PROBLEM STATEMENT
Using the records below, give again exactly the lines from the line that contains "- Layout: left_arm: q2" through the line that contains "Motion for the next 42", both ends included, and only those.

Collection entries:
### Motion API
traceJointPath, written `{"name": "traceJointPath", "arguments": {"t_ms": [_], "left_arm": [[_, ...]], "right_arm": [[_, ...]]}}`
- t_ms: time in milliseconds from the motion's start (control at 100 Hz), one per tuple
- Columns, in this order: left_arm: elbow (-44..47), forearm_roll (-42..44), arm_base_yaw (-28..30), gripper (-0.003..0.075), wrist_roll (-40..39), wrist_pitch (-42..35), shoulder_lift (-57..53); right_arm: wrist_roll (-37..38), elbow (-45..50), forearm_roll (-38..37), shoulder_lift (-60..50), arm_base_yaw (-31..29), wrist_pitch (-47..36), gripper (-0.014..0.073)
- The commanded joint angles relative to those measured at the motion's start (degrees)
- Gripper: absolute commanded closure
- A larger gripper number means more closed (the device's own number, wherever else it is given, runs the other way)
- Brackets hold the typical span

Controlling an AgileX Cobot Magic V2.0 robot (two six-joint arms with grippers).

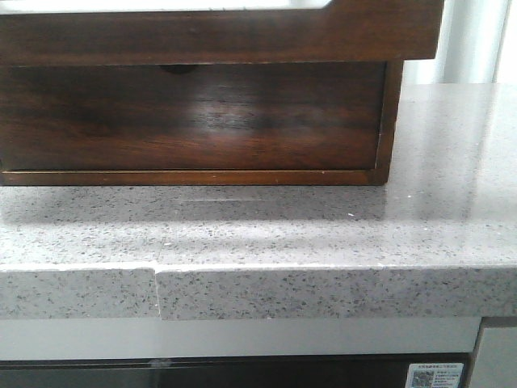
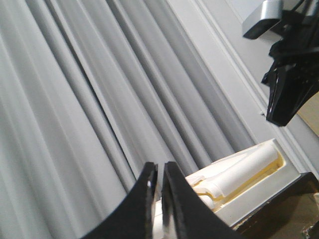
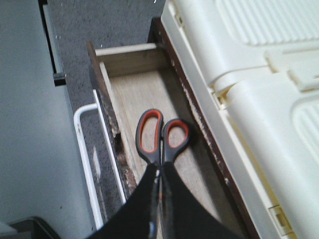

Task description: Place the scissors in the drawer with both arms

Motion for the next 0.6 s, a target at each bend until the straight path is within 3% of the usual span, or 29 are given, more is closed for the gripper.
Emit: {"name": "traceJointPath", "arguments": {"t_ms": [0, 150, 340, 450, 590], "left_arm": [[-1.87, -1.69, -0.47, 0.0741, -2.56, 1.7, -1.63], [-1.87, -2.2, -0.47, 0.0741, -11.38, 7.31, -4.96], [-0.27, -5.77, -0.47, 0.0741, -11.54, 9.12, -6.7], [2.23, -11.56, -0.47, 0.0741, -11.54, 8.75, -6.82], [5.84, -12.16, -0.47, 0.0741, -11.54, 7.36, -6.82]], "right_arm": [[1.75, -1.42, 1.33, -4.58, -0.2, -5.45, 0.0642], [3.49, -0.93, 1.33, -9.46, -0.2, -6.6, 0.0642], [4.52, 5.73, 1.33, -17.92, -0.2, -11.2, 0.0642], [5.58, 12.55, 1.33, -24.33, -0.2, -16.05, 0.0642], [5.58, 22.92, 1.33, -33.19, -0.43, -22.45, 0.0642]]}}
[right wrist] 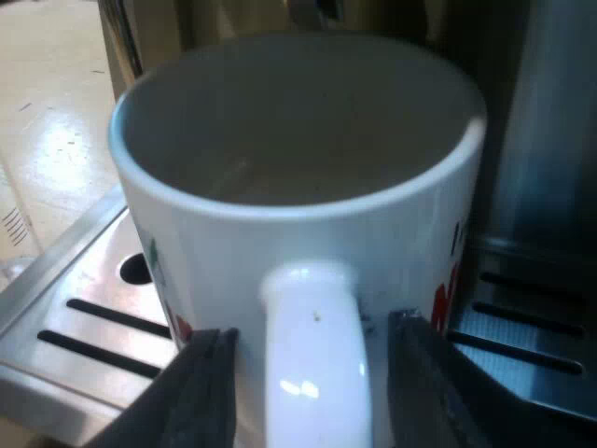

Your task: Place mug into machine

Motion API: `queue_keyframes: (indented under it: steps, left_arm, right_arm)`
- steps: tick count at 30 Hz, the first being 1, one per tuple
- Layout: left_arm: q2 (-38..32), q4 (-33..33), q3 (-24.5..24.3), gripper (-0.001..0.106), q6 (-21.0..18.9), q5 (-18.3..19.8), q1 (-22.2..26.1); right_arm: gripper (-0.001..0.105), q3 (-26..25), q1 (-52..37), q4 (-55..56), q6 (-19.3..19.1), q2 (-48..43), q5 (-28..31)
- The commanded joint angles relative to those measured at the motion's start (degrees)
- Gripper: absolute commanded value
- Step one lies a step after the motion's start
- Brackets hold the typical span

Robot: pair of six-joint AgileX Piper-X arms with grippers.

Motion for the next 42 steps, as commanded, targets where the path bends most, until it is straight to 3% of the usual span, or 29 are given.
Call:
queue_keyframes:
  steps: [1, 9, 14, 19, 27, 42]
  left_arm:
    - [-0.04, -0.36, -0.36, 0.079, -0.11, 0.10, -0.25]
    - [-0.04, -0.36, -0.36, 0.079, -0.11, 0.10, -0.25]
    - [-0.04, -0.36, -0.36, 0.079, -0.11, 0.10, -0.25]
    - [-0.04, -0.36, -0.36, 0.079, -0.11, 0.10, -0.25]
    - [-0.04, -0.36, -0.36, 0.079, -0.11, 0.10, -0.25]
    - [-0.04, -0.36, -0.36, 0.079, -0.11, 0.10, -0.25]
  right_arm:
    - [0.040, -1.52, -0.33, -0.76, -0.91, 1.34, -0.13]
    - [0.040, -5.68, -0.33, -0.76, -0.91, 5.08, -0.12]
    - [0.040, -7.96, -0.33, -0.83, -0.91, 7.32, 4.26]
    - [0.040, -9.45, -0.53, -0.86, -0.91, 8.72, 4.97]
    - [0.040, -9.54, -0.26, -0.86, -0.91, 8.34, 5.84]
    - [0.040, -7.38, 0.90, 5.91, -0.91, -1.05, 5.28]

EXERCISE ANSWER
- Layout: left_arm: q2 (-38..32), q4 (-33..33), q3 (-24.5..24.3), gripper (-0.001..0.106), q6 (-21.0..18.9), q5 (-18.3..19.8), q1 (-22.2..26.1); right_arm: gripper (-0.001..0.105), q3 (-26..25), q1 (-52..37), q4 (-55..56), q6 (-19.3..19.1), q2 (-48..43), q5 (-28..31)
- The commanded joint angles relative to those measured at the motion's start (degrees)
- Gripper: absolute commanded value
- Step one lies a step after the motion's start
- Brackets hold the typical span

Robot: pair of six-joint AgileX Piper-X arms with grippers.

Motion for the next 42 steps, as commanded, targets where the path bends most, until it is straight to 3% of the usual span, or 29 are given.

This exercise is complete.